→ Exercise aim
Start at the line below containing "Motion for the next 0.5" and stop at the line containing "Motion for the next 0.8". Repeat every line of that stretch exactly, and nothing outside it.
▬▬▬▬▬▬▬▬▬▬
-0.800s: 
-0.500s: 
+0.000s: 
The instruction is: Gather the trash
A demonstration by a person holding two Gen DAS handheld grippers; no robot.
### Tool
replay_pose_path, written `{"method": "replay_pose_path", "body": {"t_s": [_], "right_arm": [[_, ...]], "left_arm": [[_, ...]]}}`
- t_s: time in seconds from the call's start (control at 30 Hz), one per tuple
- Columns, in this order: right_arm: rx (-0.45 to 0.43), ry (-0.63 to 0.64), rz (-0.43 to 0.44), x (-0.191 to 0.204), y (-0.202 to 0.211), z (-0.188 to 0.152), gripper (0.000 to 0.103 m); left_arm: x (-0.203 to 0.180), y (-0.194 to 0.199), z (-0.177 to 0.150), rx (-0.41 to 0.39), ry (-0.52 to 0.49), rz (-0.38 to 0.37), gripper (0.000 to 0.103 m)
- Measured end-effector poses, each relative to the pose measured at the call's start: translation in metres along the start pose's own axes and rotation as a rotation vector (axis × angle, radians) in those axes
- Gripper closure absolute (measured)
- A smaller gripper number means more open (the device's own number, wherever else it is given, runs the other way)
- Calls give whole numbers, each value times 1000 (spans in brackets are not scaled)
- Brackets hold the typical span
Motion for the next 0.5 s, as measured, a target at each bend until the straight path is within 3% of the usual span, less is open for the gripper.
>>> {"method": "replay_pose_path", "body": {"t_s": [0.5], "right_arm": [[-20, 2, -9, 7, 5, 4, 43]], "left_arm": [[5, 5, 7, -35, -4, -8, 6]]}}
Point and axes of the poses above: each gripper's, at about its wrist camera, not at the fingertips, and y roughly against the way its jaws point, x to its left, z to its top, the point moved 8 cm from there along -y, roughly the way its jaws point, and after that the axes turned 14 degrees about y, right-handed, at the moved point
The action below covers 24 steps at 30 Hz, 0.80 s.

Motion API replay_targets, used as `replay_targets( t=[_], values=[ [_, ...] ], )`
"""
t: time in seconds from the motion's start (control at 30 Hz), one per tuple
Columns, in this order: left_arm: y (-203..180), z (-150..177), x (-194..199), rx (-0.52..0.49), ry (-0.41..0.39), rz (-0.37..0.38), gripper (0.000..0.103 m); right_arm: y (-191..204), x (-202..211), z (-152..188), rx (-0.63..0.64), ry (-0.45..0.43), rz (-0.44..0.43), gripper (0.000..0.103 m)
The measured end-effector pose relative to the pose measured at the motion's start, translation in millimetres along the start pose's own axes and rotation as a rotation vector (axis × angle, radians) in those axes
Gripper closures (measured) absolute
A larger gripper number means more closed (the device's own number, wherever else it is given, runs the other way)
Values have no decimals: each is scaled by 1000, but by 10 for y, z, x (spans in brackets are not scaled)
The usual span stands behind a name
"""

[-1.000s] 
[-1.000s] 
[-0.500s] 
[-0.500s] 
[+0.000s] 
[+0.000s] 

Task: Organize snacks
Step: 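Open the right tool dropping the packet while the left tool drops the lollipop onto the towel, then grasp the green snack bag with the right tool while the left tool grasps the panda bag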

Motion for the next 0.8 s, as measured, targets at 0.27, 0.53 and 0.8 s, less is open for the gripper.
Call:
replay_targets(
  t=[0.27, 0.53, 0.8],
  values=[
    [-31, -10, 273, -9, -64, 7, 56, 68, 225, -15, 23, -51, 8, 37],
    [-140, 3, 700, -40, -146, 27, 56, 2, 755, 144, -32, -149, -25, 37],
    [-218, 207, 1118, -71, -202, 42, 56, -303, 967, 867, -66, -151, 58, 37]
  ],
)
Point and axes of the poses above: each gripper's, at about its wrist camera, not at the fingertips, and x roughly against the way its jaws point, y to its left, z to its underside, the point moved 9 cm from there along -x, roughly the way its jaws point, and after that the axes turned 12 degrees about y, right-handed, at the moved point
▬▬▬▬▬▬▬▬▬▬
→ Output for this task
Motion for the next 0.5 s, as measured, a target at each bend until the straight path is within 3% of the usual span, less is open for the gripper.
>>> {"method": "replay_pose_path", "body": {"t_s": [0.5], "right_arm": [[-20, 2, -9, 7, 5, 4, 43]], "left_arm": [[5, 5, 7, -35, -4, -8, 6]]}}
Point and axes of the poses above: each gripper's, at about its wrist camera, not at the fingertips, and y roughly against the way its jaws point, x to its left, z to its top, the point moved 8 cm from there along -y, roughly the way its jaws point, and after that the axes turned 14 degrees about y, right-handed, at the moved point
The action below covers 24 steps at 30 Hz, 0.80 s.

Motion API replay_targets, used as `replay_targets( t=[_], values=[ [_, ...] ], )`
"""
t: time in seconds from the motion's start (control at 30 Hz), one per tuple
Columns, in this order: left_arm: y (-203..180), z (-150..177), x (-194..199), rx (-0.52..0.49), ry (-0.41..0.39), rz (-0.37..0.38), gripper (0.000..0.103 m); right_arm: y (-191..204), x (-202..211), z (-152..188), rx (-0.63..0.64), ry (-0.45..0.43), rz (-0.44..0.43), gripper (0.000..0.103 m)
The measured end-effector pose relative to the pose measured at the motion's start, translation in millimetres along the start pose's own axes and rotation as a rotation vector (axis × angle, radians) in those axes
Gripper closures (measured) absolute
A larger gripper number means more closed (the device's own number, wherever else it is given, runs the other way)
Values have no decimals: each is scaled by 1000, but by 10 for y, z, x (spans in brackets are not scaled)
The usual span stands behind a name
"""

[-1.000s] 
[-1.000s] 
[-0.500s] 
[-0.500s] 
[+0.000s] 
[+0.000s] 

Task: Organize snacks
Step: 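Open the right tool dropping the packet while the left tool drops the lollipop onto the towel, then grasp the green snack bag with the right tool while the left tool grasps the panda bag
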
Motion for the next 0.8 s, as measured, targets at 0.27, 0.53 and 0.8 s, less is open for the gripper.

Nothing else is required to finish the exercise.